Erwin Blumenfeld in Color @ Foam, Amsterdam - His New York Years

Erwin Blumenfeld in Color
His New York Years
Foam, Amsterdam
15 February - 14 April 2019

The German fashion photographer Erwin Blumenfeld (1897-1969) is one of the most celebrated and best-paid fashion photographers of his time. He was mostly known for his oeuvre in black and white, but the exhibition in Foam focuses on the color photography he made in his period in New York (1941-1960) which brought him worldwide recognition. The unique style of self-taught Erwin Blumenfeld has been a major influence on fashion photography in magazines such as Harper's Bazaar and Vogue. Foam displays some eighty color prints, a number of vintages from his periods in Amsterdam and Paris in black and white, original magazines and some of his experimental fashion films.

Erwin Blumenfeld was born in Germany. In 1918 he moved, then a painter and enthusiastic photographer, to the Netherlands to marry the Dutch Lena Citroen, the niece of his good friend and artist Paul Citroen. In Amsterdam he opens Fox Leather Goods, a leather goods store on one of the main shopping streets in the city center. When he discovers a dark room in the shop, he turns back to photography and starts experimenting. He exhibits the portraits he shoots in the window of his shop. The photos quickly become more popular than his leather goods. In 1936 his business goes bankrupt and he decides to venture to in Paris, the city of fashion and arts. In the first years of his career in fashion photography in Paris, he only works in black and white. The female nude is his favorite subject, as for many photographers at the time. The female body forms the core of his experiments with photographic techniques such as double exposure, distortion, solarization and chemical effects. But from the moment color photography is possible, he transforms his original compositions in black and white into color. With a kaleidoscopic oeuvre as a result.

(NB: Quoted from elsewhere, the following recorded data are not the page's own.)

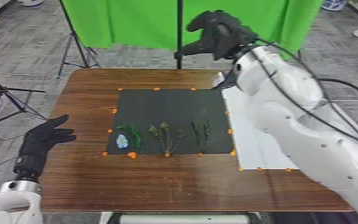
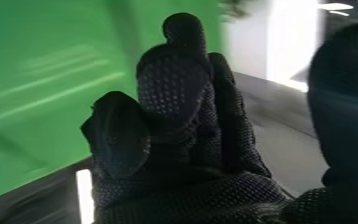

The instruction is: Arrange flowers

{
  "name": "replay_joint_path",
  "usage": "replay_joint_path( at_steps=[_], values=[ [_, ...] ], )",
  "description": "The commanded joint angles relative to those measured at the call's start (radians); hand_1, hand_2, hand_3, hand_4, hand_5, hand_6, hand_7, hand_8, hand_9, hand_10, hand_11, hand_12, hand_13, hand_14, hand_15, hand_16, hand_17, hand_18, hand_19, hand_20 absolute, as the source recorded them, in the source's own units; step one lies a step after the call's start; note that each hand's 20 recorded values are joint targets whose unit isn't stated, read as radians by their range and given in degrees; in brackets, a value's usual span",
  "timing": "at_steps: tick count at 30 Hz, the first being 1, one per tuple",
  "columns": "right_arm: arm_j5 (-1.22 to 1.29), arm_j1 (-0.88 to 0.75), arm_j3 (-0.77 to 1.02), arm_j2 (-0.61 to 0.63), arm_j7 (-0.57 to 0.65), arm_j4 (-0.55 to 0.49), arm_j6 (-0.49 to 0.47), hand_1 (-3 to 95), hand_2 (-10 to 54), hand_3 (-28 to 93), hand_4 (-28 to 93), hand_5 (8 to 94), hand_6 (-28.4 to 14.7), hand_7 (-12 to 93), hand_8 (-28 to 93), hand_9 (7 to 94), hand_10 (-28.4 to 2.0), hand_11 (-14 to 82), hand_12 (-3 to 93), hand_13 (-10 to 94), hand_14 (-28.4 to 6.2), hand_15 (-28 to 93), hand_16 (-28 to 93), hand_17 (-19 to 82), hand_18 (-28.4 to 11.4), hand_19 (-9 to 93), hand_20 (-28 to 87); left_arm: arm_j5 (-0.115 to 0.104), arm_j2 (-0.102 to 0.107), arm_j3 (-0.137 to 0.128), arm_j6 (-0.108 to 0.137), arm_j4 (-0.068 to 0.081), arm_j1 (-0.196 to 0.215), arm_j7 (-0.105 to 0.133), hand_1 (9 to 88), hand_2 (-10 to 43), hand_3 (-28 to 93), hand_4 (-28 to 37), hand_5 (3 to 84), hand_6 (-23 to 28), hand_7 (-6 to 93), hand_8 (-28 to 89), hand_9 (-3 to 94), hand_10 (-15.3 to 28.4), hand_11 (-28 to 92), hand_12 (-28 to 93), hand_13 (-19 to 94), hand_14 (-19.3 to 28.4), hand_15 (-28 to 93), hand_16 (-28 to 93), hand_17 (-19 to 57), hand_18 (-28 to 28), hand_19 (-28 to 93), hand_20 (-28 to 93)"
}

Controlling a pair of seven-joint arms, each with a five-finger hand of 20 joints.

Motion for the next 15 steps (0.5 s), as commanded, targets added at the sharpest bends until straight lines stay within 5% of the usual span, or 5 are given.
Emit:
replay_joint_path(
  at_steps=[1,12,15],
  values=[
    [0.038,-0.187,0.179,0.201,0.146,0.108,-0.199,26.9,-7.7,60,-11,55.3,-3.0,7,-6,74.5,-18.0,15.2,23.4,81,-8.8,59,35,54,-18.2,93,54,0.016,-0.025,-0.003,0.008,-0.008,0.025,-0.009,21.0,19.9,64,-28.3,47.6,3.8,10.8,-7,53.5,16.2,27,14,48,21.2,34,-2,12.8,15.6,23,22],
    [0.053,-0.382,0.264,0.215,0.182,0.212,-0.173,28.8,-7.9,60,-11,58.3,-1.3,9,-6,77.7,-16.5,15.6,22.3,83,-7.5,58,34,55,-17.6,93,54,0.013,-0.033,-0.013,0.015,-0.016,0.040,-0.012,21.0,19.9,64,-28.3,47.7,3.9,10.7,-7,53.5,16.2,27,14,48,21.3,34,-2,12.8,15.6,24,22],
    [0.035,-0.418,0.251,0.220,0.149,0.231,-0.058,29.9,-8.8,61,-11,58.2,-1.1,9,-7,78.2,-16.0,16.3,22.3,84,-6.8,58,35,56,-17.3,93,54,0.015,-0.035,-0.011,0.013,-0.016,0.039,-0.011,21.0,19.8,64,-28.3,47.6,3.9,10.7,-6,53.5,16.2,27,14,48,21.3,34,-2,12.8,15.6,24,22]
  ],
)
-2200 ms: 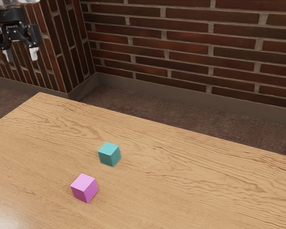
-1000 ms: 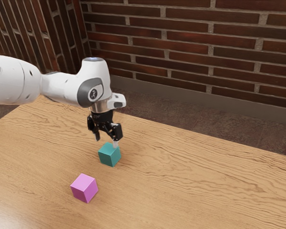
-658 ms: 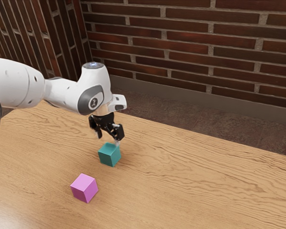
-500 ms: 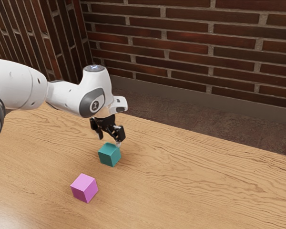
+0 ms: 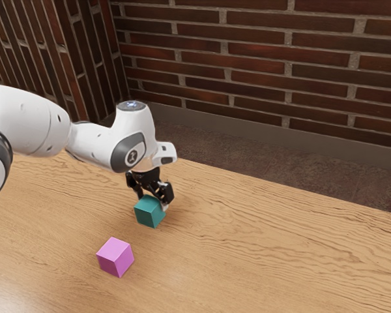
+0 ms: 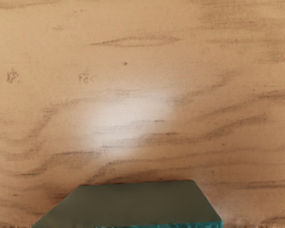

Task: Pick up the blue block with one arm, and put the blue block on the pink block with one arm

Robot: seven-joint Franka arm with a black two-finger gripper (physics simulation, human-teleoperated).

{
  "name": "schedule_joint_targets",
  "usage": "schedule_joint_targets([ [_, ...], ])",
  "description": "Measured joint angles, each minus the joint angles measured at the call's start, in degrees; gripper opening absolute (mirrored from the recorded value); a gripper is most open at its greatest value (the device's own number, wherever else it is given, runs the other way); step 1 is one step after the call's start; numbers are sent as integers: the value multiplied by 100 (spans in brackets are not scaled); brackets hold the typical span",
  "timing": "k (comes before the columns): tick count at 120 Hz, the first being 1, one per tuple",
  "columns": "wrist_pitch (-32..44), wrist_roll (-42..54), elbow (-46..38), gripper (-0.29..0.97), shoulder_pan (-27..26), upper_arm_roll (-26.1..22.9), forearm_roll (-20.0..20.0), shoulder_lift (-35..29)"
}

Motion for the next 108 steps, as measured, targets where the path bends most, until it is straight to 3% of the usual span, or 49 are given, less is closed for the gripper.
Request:
schedule_joint_targets([
  [62, 354, -61, -456, 65, -38, -12, -1, -125],
  [108, 414, -105, -472, 39, -34, -11, 13, -118],
])
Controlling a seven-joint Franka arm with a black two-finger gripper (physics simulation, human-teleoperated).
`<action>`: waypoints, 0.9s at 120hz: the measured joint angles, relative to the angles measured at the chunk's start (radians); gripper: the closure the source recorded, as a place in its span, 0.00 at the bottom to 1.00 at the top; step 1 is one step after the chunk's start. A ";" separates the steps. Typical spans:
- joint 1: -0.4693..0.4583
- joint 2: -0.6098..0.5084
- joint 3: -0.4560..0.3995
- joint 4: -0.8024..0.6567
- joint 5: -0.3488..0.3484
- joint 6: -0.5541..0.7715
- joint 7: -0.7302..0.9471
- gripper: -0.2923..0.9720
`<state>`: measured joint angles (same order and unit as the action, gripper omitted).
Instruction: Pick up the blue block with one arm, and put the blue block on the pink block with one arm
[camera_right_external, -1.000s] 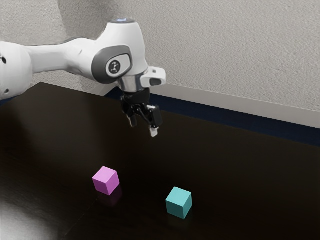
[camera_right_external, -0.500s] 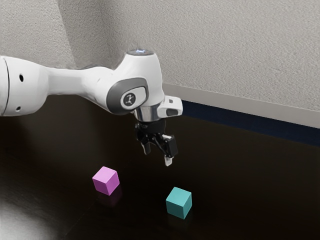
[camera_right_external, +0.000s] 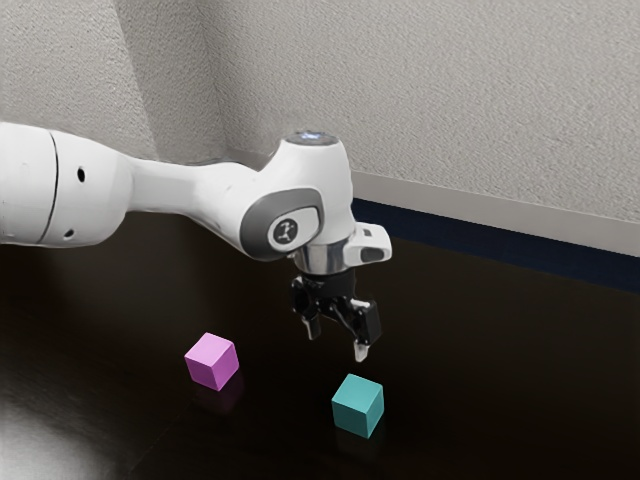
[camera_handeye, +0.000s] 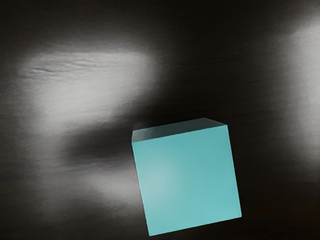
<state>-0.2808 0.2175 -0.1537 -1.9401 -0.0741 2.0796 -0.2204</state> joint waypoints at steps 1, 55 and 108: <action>-0.001 0.003 0.000 0.000 0.000 0.001 -0.002 0.23; -0.043 0.102 0.004 -0.002 -0.008 0.065 -0.067 0.23; -0.057 0.160 0.020 0.006 0.012 0.096 -0.093 0.23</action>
<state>-0.3376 0.3771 -0.1338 -1.9343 -0.0616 2.1754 -0.3137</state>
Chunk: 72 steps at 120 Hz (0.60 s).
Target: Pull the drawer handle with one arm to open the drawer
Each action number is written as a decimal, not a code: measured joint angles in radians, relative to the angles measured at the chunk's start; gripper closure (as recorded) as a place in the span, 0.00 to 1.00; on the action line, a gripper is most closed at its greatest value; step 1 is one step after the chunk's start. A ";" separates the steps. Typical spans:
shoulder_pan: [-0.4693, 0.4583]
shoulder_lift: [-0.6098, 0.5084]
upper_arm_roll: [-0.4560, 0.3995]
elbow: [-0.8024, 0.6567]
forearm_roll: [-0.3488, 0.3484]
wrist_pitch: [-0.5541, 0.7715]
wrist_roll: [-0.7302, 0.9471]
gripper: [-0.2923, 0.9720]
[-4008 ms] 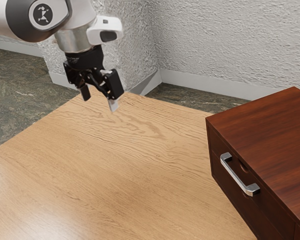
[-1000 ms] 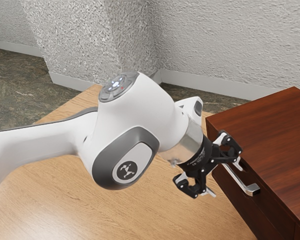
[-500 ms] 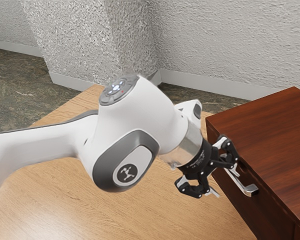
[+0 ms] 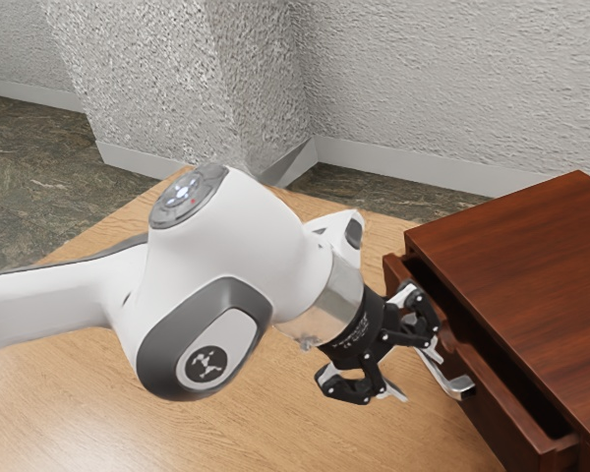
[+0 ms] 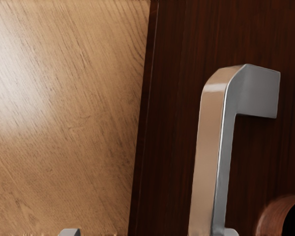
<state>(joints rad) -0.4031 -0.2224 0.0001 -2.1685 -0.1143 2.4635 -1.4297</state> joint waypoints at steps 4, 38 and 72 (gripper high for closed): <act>0.000 -0.010 0.000 -0.013 0.000 0.003 0.000 0.52; 0.000 -0.059 0.001 -0.071 -0.001 0.019 -0.002 0.53; 0.000 -0.114 0.002 -0.137 -0.001 0.036 -0.003 0.54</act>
<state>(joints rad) -0.4034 -0.3365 0.0024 -2.3059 -0.1151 2.4995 -1.4328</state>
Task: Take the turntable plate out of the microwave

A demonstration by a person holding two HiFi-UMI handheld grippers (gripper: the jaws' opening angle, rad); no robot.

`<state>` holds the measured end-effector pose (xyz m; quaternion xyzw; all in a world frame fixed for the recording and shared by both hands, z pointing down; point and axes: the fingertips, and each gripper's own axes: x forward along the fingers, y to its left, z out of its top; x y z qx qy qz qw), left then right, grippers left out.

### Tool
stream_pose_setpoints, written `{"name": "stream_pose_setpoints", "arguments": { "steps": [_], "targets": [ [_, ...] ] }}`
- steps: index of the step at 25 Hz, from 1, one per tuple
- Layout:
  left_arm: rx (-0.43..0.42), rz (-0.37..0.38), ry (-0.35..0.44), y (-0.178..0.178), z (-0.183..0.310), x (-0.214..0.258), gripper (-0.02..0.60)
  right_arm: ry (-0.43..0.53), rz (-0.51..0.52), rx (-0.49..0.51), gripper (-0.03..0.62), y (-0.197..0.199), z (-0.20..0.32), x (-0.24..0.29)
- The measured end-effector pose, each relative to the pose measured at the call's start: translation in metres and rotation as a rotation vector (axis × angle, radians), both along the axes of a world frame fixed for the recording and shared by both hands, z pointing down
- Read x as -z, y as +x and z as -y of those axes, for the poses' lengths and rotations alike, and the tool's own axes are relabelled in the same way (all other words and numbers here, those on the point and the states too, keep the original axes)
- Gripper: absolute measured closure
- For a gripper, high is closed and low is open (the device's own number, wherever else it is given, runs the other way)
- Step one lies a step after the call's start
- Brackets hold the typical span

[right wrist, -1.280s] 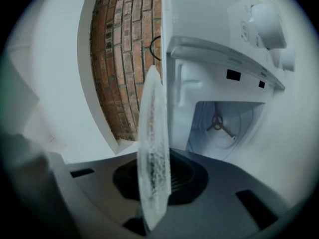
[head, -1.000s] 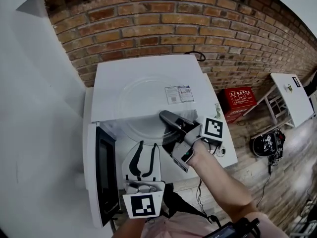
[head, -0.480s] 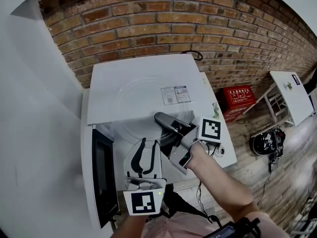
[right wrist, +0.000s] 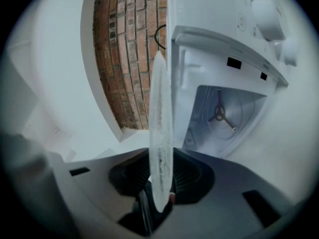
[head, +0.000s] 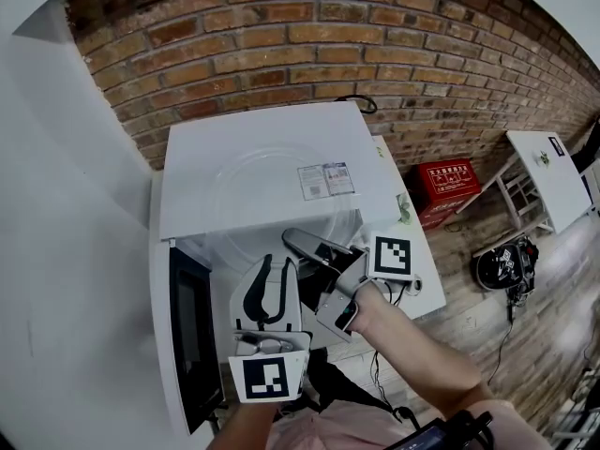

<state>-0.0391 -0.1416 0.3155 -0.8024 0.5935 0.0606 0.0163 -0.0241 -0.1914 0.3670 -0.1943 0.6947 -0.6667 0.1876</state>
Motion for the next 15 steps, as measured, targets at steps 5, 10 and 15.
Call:
{"name": "stream_pose_setpoints", "arguments": {
  "steps": [5,10,15],
  "targets": [
    [-0.003,-0.007,0.007,0.001,-0.001,0.004,0.494,-0.014,-0.015,-0.009,0.572,0.000,-0.003,-0.002],
    [-0.004,-0.001,0.020,0.001,-0.006,0.011,0.494,-0.026,-0.017,-0.009,0.566,0.000,0.003,-0.003],
    [0.001,0.007,0.019,-0.002,-0.012,0.012,0.494,-0.016,-0.009,-0.015,0.565,-0.004,0.019,0.000]
  ]
}}
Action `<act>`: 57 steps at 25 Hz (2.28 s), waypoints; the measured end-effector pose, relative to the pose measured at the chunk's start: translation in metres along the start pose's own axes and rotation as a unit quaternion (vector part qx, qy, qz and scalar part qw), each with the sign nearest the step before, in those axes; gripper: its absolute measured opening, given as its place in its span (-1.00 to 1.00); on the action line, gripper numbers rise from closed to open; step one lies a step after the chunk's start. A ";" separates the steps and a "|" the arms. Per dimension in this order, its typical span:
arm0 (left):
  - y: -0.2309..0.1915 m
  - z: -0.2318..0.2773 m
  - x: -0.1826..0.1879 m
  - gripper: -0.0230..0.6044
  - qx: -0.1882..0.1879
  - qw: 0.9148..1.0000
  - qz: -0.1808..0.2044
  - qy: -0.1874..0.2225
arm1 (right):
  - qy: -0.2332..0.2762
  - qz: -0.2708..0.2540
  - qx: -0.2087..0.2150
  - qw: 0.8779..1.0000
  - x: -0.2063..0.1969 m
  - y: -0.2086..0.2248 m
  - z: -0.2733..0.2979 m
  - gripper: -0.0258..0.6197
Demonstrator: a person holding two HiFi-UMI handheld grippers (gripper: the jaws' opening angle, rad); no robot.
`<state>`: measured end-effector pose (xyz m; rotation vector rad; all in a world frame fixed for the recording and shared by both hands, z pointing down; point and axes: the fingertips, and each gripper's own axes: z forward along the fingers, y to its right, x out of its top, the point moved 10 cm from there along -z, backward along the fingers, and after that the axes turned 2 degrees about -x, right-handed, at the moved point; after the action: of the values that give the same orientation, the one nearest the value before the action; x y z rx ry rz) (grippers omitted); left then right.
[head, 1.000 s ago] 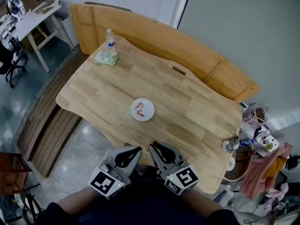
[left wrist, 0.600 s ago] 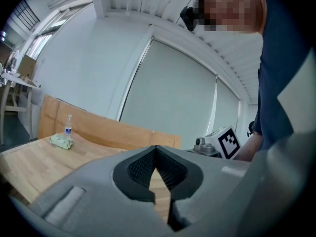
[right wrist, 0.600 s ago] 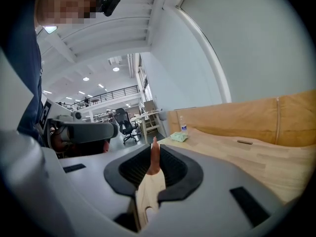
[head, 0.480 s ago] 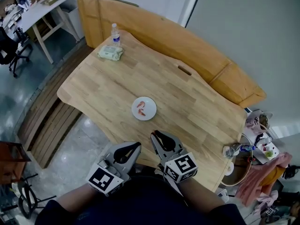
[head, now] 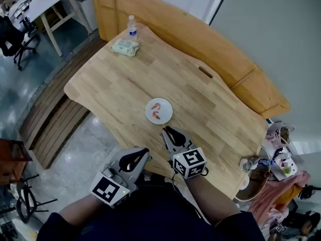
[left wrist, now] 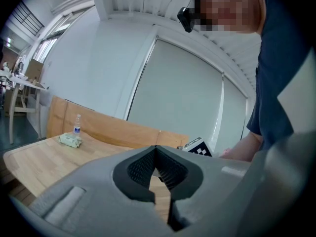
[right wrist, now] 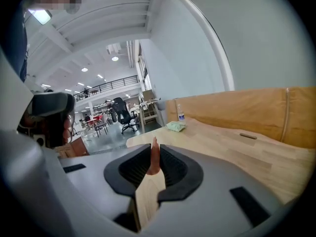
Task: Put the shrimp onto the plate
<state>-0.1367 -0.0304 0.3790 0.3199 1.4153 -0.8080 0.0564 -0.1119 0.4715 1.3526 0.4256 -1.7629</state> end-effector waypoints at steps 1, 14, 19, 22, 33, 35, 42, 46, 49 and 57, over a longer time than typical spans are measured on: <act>-0.001 -0.001 0.000 -0.91 0.002 1.000 -0.001 0.000 | -0.006 -0.002 -0.004 1.000 -0.003 0.003 0.005 -0.73; -0.012 -0.011 -0.007 -0.91 0.031 0.999 -0.013 -0.004 | -0.114 -0.062 -0.041 0.991 -0.051 0.045 0.079 -0.73; -0.015 -0.009 -0.007 -0.91 0.031 0.999 -0.010 -0.002 | -0.151 -0.072 -0.055 0.984 -0.066 0.065 0.104 -0.73; -0.020 -0.010 -0.005 -0.91 0.037 0.999 -0.010 -0.002 | -0.167 -0.075 -0.059 0.981 -0.072 0.072 0.119 -0.73; -0.031 -0.007 -0.010 -0.91 0.059 0.998 -0.024 -0.011 | -0.221 -0.061 -0.071 0.971 -0.097 0.097 0.160 -0.73; -0.032 -0.004 -0.010 -0.91 0.060 0.998 -0.025 -0.010 | -0.233 -0.068 -0.073 0.967 -0.100 0.103 0.166 -0.73; -0.038 -0.009 -0.014 -0.91 0.074 0.996 -0.037 -0.017 | -0.263 -0.089 -0.073 0.958 -0.110 0.110 0.188 -0.73; -0.040 -0.010 -0.014 -0.91 0.081 0.996 -0.039 -0.022 | -0.285 -0.101 -0.075 0.950 -0.112 0.110 0.194 -0.73; -0.041 -0.010 -0.014 -0.91 0.083 0.996 -0.036 -0.023 | -0.296 -0.105 -0.079 0.946 -0.111 0.111 0.196 -0.73; -0.038 -0.011 -0.015 -0.91 0.082 0.996 -0.038 -0.025 | -0.306 -0.098 -0.082 0.943 -0.113 0.113 0.202 -0.71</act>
<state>-0.1694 -0.0452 0.4011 0.3720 1.3238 -0.9910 0.0255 -0.2717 0.6713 0.6060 0.3536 -2.1430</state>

In 1941 Erwin Blumenfeld fled the occupation in France with his family. The move also leads to a transition from the black and white photographs he made in Paris to an oeuvre in color. Arriving in New York, he immediately starts working for Harper's Bazaar, after which he would work with Vogue for a long time from 1944 onwards. His unique aesthetic of forms and colors that he created after his arrival in New York makes him one of the most original fashion photographers of his time. Despite the frivolity of fashion, he distinguishes himself by the surreal way he depicts the hidden nature of his subjects; the goal of his quest is not realism, but the mystery of reality. He understood that it was not about showing beautiful clothes, but about creating iconic images. He described his practice as 'smuggling art' into the territory of fashion. In addition to the experimental photographic techniques that he applied, he was also one of the first to think beyond the frame of the photo and make fashion films. His work became known worldwide, partly because of the many innovative covers he shot, of unprecedented graphical quality, in which his photographs were shown to their full potential.